Exactly as they appear below, repeat the lines from the one with "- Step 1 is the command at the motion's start" through the one with "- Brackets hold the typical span", and no others.

Records from a data collection:
====================

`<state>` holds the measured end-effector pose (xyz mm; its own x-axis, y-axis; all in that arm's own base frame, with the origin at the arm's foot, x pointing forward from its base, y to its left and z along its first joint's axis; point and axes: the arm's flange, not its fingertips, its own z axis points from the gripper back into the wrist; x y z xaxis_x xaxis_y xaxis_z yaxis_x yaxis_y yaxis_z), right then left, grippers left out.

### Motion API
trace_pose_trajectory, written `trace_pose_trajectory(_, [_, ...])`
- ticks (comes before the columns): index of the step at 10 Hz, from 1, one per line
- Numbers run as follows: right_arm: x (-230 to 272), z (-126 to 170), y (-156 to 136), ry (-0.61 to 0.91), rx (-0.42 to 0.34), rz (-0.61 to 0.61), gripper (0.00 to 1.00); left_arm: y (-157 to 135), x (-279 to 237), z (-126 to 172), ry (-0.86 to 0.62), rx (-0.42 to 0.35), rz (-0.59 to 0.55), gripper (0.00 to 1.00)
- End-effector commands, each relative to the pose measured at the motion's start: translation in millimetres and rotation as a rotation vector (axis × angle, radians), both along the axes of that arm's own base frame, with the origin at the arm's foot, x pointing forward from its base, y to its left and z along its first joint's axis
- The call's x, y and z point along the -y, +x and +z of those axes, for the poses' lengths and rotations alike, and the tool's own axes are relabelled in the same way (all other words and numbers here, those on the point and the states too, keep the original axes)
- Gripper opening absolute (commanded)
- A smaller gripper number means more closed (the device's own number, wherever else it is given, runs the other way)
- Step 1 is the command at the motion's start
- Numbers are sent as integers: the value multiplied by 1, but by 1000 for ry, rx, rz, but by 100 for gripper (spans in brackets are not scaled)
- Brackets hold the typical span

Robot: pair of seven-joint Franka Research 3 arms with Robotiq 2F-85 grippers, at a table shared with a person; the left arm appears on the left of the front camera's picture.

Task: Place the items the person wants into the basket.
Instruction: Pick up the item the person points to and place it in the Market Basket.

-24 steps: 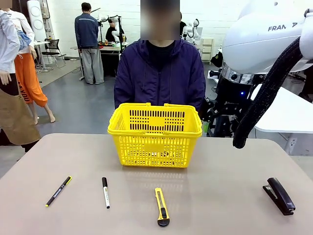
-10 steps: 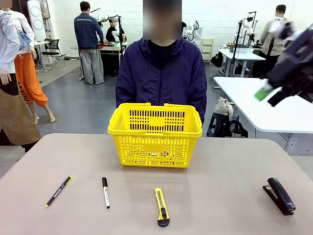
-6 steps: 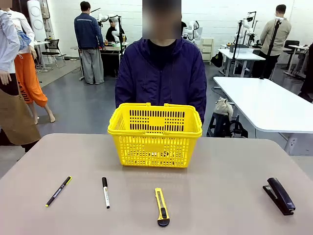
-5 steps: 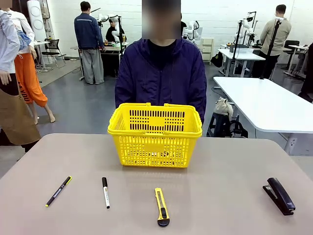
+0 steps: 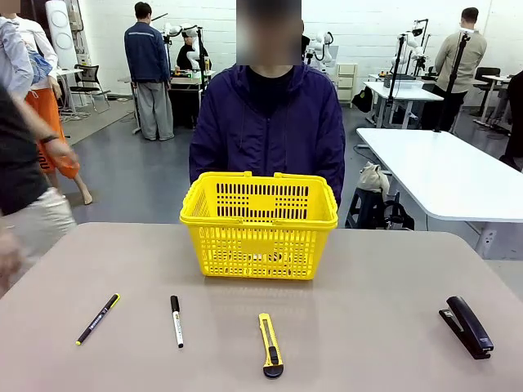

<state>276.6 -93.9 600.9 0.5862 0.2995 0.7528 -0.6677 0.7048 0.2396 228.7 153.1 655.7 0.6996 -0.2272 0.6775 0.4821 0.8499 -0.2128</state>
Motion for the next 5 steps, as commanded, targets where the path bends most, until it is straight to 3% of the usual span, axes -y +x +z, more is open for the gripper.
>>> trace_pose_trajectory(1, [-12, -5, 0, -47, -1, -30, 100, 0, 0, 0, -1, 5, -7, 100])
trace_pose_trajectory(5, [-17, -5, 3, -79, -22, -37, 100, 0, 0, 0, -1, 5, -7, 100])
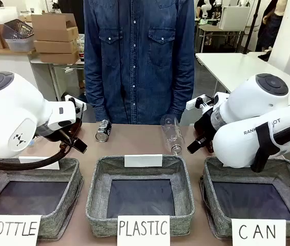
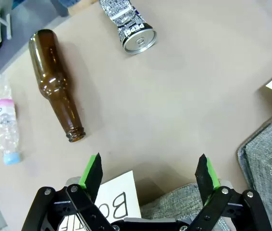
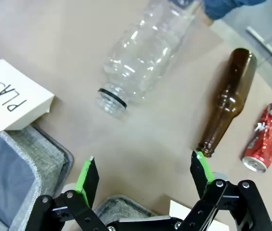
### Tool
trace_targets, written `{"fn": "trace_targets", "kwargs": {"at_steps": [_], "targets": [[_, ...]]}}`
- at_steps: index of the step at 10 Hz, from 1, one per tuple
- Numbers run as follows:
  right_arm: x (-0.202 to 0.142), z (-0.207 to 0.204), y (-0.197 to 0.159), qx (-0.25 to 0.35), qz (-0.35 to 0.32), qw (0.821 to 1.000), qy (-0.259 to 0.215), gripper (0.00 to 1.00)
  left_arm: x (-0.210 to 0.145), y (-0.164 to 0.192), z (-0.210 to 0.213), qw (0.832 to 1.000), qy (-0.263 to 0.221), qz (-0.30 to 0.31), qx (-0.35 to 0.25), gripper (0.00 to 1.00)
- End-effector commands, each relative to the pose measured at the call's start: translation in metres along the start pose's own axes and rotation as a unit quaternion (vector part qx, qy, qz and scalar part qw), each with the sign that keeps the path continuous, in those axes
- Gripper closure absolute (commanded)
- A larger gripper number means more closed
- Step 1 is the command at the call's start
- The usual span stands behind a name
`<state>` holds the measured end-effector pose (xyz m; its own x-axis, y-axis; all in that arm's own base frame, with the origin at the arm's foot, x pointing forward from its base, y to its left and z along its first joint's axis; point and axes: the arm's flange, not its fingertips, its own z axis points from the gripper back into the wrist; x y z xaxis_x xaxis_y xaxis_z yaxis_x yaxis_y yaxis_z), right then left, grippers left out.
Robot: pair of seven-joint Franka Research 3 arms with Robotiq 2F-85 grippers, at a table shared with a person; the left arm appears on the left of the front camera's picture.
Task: Sort the can waste into the basket.
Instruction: Pick up the can waste from the table and place it in the right Fabric basket.
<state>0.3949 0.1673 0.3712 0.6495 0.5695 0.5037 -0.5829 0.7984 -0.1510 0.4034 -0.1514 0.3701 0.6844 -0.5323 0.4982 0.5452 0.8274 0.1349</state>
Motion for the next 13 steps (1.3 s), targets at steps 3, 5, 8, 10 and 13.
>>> {"fn": "trace_targets", "kwargs": {"at_steps": [3,5,8,10,13], "targets": [[0.000,0.000,0.000,0.000,0.000,1.000,0.000,0.00,0.000,0.000,0.000,1.000,0.000,0.000,0.000,0.00],[0.000,0.000,0.000,0.000,0.000,1.000,0.000,0.00,0.000,0.000,0.000,1.000,0.000,0.000,0.000,0.00],[0.000,0.000,0.000,0.000,0.000,1.000,0.000,0.00,0.000,0.000,0.000,1.000,0.000,0.000,0.000,0.00],[0.000,0.000,0.000,0.000,0.000,1.000,0.000,0.00,0.000,0.000,0.000,1.000,0.000,0.000,0.000,0.00],[0.016,0.085,-0.012,0.009,0.030,1.000,0.001,0.00,0.017,-0.008,0.087,0.998,0.012,0.055,-0.022,0.00]]}}
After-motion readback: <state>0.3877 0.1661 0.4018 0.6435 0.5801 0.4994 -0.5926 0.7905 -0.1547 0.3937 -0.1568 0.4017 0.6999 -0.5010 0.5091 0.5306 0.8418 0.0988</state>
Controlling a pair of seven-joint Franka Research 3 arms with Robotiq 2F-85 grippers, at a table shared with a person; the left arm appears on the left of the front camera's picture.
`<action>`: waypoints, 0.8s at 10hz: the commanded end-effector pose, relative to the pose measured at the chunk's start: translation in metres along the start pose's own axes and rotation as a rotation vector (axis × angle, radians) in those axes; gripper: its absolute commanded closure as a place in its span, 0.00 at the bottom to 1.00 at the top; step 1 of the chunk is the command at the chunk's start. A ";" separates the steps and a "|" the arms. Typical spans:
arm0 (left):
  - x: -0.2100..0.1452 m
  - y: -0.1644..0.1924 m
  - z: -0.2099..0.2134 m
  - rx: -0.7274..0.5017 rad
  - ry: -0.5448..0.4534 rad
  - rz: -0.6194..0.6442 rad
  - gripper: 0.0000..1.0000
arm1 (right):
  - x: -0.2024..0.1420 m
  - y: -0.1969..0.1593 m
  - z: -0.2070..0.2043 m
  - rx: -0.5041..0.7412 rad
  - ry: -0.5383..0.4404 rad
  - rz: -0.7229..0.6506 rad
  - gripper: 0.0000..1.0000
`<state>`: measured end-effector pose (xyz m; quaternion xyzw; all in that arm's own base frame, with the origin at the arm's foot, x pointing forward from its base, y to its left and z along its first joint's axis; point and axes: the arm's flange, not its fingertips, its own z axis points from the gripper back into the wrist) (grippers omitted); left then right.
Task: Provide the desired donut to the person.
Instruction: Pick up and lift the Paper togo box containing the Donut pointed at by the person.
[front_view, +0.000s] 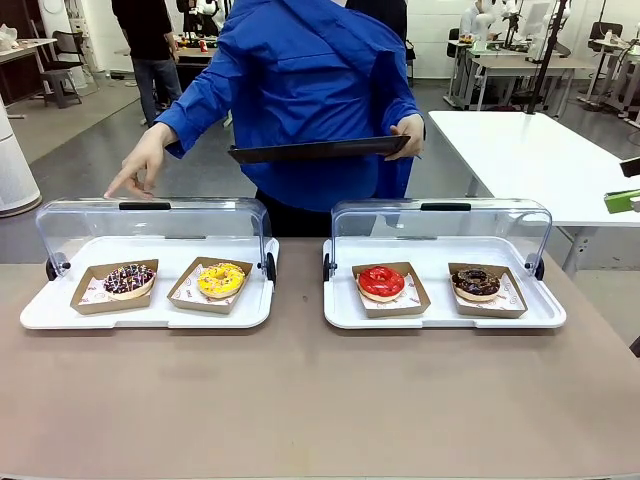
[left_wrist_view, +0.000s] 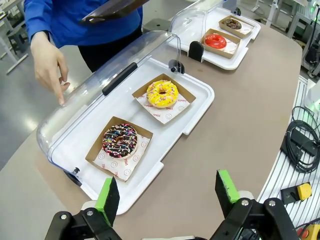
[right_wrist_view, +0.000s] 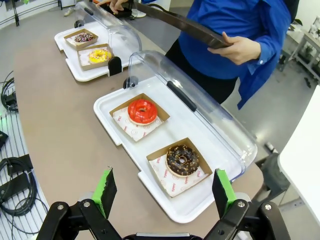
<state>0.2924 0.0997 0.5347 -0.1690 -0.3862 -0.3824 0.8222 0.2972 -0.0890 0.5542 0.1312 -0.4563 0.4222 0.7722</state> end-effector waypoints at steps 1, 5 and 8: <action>-0.001 0.001 0.000 -0.003 -0.002 -0.003 0.00 | -0.001 0.001 0.001 0.008 0.004 0.011 0.00; 0.026 0.000 -0.044 0.002 0.418 -0.139 0.00 | -0.001 0.001 0.001 0.008 0.004 0.011 0.00; 0.016 -0.003 -0.130 -0.128 0.738 -0.374 0.00 | -0.001 0.001 0.001 0.008 0.004 0.011 0.00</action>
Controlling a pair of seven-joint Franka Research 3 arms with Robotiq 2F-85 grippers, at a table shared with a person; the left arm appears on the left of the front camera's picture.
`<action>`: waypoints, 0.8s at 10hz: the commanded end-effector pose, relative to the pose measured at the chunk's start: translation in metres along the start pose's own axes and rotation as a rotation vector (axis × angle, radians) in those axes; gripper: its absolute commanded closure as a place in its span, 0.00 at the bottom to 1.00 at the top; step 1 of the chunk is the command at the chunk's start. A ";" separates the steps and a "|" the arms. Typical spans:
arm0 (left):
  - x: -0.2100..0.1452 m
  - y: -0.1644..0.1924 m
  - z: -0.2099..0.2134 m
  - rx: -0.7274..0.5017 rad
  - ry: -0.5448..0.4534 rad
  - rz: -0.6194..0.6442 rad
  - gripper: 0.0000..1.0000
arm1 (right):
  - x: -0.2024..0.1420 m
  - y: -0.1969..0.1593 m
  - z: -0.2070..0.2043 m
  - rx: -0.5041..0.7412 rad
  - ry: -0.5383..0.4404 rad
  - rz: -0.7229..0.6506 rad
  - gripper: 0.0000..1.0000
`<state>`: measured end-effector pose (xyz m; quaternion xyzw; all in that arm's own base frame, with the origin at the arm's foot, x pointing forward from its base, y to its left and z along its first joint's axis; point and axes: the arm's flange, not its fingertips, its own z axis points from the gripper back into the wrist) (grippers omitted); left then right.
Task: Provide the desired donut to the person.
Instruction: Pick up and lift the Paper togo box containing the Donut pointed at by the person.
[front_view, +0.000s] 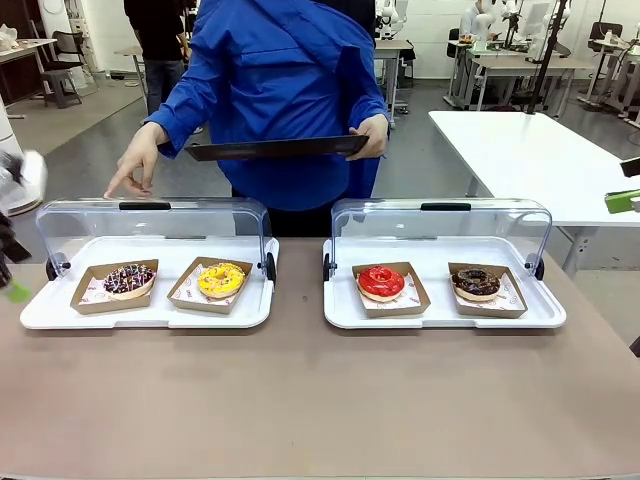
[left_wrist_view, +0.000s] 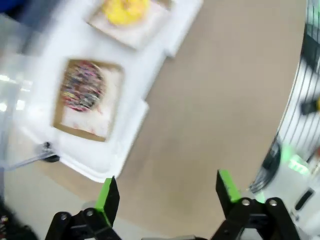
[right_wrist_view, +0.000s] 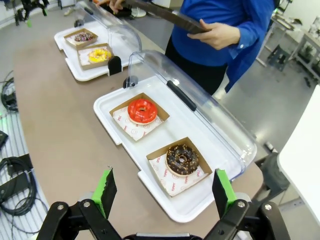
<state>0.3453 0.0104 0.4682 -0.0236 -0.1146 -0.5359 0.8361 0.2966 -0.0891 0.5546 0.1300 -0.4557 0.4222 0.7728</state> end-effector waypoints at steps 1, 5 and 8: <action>0.000 0.025 -0.040 -0.068 0.167 -0.140 0.00 | -0.001 0.000 0.000 0.010 0.002 0.010 0.00; -0.014 0.046 -0.119 -0.094 0.053 -0.166 0.00 | -0.001 0.000 0.000 0.010 0.002 0.010 0.00; -0.009 0.054 -0.119 -0.049 0.033 -0.191 0.00 | -0.001 0.000 0.000 0.010 0.002 0.010 0.00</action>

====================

YOUR SOLUTION:
- Step 1 is the command at the motion's start
- Numbers are sent as integers: the value multiplied by 1, but by 1000 for ry, rx, rz, but by 100 for gripper (spans in brackets are not scaled)
- Brackets hold the typical span

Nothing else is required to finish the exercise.